ABOUT THIS EXERCISE »
Using the listing below, retype the line bearing "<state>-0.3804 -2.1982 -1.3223" and each line after it, word for word, and nothing further.

*** Opening of INPUT DATA ***

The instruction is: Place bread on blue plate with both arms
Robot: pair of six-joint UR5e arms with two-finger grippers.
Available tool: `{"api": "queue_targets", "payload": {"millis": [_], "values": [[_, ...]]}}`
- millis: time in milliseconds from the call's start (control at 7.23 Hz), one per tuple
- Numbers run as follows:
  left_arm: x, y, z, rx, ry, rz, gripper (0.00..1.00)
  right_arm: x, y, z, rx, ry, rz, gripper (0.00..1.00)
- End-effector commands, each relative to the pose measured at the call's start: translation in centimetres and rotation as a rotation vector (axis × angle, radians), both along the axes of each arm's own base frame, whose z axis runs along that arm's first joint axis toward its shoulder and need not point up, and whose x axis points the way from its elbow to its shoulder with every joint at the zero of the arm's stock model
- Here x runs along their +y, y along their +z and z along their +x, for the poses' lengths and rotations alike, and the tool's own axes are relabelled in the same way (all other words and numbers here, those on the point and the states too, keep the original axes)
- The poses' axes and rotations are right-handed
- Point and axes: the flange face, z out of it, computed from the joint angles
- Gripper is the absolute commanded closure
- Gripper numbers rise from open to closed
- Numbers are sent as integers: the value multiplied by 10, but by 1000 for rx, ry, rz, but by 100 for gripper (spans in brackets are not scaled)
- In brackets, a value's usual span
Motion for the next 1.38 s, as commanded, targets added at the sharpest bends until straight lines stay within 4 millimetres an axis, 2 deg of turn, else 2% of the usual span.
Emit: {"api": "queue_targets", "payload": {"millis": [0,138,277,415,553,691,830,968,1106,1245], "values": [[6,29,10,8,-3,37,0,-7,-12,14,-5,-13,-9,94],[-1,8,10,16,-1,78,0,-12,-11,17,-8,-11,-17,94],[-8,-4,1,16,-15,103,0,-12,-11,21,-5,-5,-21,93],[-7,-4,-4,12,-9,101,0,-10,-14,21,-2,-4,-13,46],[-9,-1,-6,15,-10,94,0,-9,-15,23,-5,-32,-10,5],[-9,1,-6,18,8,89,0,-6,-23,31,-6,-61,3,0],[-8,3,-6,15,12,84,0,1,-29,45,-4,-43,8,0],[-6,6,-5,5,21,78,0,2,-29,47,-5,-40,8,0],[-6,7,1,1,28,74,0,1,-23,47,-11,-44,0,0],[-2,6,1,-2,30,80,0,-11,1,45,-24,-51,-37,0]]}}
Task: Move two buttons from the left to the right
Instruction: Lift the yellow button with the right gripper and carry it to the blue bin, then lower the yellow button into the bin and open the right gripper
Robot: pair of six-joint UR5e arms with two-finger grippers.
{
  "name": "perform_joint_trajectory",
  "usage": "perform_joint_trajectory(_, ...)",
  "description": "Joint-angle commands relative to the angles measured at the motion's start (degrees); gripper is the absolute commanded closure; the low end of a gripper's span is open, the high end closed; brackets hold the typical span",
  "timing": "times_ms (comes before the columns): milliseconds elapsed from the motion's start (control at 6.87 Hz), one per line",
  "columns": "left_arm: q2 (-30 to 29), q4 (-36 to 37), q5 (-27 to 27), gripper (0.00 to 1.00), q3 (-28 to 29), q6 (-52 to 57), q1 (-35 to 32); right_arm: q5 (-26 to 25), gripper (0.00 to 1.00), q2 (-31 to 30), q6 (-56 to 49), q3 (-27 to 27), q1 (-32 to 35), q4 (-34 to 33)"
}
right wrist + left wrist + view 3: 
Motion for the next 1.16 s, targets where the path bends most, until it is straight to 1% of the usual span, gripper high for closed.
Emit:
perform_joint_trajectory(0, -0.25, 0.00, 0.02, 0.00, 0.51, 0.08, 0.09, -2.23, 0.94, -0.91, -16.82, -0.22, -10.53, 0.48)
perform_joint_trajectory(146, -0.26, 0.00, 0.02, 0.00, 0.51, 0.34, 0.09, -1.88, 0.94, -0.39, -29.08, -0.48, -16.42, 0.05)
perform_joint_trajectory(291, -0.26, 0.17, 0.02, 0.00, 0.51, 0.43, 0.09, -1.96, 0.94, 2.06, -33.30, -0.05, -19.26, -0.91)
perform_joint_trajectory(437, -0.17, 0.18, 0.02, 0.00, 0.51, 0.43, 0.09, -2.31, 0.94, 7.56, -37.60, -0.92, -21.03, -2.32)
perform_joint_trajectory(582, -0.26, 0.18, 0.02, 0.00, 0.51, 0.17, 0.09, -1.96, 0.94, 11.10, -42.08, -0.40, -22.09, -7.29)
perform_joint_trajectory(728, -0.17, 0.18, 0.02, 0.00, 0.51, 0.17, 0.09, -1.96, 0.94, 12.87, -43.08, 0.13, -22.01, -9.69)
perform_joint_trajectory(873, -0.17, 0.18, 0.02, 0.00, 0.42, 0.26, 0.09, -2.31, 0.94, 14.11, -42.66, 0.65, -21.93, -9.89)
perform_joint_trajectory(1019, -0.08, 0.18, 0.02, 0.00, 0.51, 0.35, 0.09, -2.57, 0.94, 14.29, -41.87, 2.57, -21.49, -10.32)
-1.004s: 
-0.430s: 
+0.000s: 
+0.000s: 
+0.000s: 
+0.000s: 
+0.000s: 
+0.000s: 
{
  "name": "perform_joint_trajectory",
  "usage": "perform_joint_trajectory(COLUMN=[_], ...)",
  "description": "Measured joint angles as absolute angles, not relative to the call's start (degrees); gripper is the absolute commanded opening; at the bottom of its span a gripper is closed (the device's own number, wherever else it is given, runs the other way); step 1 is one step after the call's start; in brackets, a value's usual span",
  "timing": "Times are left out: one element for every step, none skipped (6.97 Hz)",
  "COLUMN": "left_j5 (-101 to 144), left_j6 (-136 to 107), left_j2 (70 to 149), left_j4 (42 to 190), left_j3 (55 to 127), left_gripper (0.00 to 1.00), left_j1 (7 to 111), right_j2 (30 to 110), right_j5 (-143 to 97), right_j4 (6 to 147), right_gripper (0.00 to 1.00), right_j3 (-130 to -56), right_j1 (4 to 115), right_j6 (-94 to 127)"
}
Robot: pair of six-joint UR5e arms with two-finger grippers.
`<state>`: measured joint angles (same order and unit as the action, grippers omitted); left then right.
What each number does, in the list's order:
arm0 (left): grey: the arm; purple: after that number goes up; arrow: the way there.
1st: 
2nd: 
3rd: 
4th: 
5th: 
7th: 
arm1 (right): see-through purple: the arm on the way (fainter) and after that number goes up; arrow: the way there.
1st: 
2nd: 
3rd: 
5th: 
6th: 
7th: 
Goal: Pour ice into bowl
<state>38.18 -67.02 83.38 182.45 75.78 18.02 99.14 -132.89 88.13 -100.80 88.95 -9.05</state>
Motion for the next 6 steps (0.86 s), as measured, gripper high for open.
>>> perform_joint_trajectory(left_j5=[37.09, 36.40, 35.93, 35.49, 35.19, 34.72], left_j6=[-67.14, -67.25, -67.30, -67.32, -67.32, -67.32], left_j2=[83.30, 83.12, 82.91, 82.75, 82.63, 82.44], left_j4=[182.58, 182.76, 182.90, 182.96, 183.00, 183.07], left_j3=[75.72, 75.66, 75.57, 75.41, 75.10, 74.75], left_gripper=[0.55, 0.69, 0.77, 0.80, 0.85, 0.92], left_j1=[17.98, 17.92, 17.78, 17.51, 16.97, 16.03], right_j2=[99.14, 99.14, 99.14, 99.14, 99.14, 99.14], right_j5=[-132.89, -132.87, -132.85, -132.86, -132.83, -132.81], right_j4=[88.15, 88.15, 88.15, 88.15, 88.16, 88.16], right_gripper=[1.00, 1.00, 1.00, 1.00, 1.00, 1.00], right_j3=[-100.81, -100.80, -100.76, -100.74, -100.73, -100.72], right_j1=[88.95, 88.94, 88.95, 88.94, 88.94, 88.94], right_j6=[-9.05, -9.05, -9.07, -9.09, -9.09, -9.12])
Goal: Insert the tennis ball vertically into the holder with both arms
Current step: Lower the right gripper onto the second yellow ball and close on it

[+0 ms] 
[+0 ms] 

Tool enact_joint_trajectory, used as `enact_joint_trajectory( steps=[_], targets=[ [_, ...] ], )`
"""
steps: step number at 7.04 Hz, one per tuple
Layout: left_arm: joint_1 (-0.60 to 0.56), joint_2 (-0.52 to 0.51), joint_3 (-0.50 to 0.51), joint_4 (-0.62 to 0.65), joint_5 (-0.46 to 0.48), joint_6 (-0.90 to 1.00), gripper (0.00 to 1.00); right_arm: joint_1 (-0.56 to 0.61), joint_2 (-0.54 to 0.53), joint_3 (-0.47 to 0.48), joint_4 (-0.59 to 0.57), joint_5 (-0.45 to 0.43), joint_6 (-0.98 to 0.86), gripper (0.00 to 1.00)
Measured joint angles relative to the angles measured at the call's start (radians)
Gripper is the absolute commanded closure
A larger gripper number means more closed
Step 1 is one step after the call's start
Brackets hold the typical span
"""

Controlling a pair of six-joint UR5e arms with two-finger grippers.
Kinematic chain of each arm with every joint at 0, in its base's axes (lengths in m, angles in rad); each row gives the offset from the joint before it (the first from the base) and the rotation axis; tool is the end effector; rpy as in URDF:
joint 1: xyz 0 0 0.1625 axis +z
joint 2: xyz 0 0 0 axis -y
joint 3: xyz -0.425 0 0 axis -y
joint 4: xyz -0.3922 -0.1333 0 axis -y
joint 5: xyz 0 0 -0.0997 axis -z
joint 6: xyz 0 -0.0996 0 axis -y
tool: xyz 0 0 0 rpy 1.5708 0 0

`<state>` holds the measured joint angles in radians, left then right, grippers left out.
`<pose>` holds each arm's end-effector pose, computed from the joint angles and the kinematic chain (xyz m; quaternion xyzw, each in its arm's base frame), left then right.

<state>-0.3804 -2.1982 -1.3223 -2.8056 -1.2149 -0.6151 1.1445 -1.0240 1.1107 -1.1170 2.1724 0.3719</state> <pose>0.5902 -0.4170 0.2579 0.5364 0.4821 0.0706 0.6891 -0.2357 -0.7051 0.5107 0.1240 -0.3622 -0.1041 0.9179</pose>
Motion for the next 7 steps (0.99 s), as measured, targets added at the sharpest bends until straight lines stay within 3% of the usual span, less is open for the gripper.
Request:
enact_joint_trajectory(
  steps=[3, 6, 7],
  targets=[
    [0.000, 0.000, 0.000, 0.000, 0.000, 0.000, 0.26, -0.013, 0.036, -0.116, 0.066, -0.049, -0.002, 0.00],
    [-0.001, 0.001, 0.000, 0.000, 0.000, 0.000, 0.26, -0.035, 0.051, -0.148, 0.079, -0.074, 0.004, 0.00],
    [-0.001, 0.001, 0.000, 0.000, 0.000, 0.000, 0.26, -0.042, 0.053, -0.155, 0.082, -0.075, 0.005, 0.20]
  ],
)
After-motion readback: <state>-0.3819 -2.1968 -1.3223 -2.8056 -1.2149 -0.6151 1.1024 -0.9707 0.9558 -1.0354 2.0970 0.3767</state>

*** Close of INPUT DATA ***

EXERCISE RESPONSE »
<state>-0.3804 -2.1982 -1.3223 -2.8056 -1.2149 -0.6151 1.1445 -1.0240 1.1107 -1.1170 2.1724 0.3719</state> <pose>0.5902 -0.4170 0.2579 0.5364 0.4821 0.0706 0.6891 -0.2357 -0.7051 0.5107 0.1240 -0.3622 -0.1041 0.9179</pose>
Motion for the next 7 steps (0.99 s), as measured, targets added at the sharpest bends until straight lines stay within 3% of the usual span, less is open for the gripper.
Request:
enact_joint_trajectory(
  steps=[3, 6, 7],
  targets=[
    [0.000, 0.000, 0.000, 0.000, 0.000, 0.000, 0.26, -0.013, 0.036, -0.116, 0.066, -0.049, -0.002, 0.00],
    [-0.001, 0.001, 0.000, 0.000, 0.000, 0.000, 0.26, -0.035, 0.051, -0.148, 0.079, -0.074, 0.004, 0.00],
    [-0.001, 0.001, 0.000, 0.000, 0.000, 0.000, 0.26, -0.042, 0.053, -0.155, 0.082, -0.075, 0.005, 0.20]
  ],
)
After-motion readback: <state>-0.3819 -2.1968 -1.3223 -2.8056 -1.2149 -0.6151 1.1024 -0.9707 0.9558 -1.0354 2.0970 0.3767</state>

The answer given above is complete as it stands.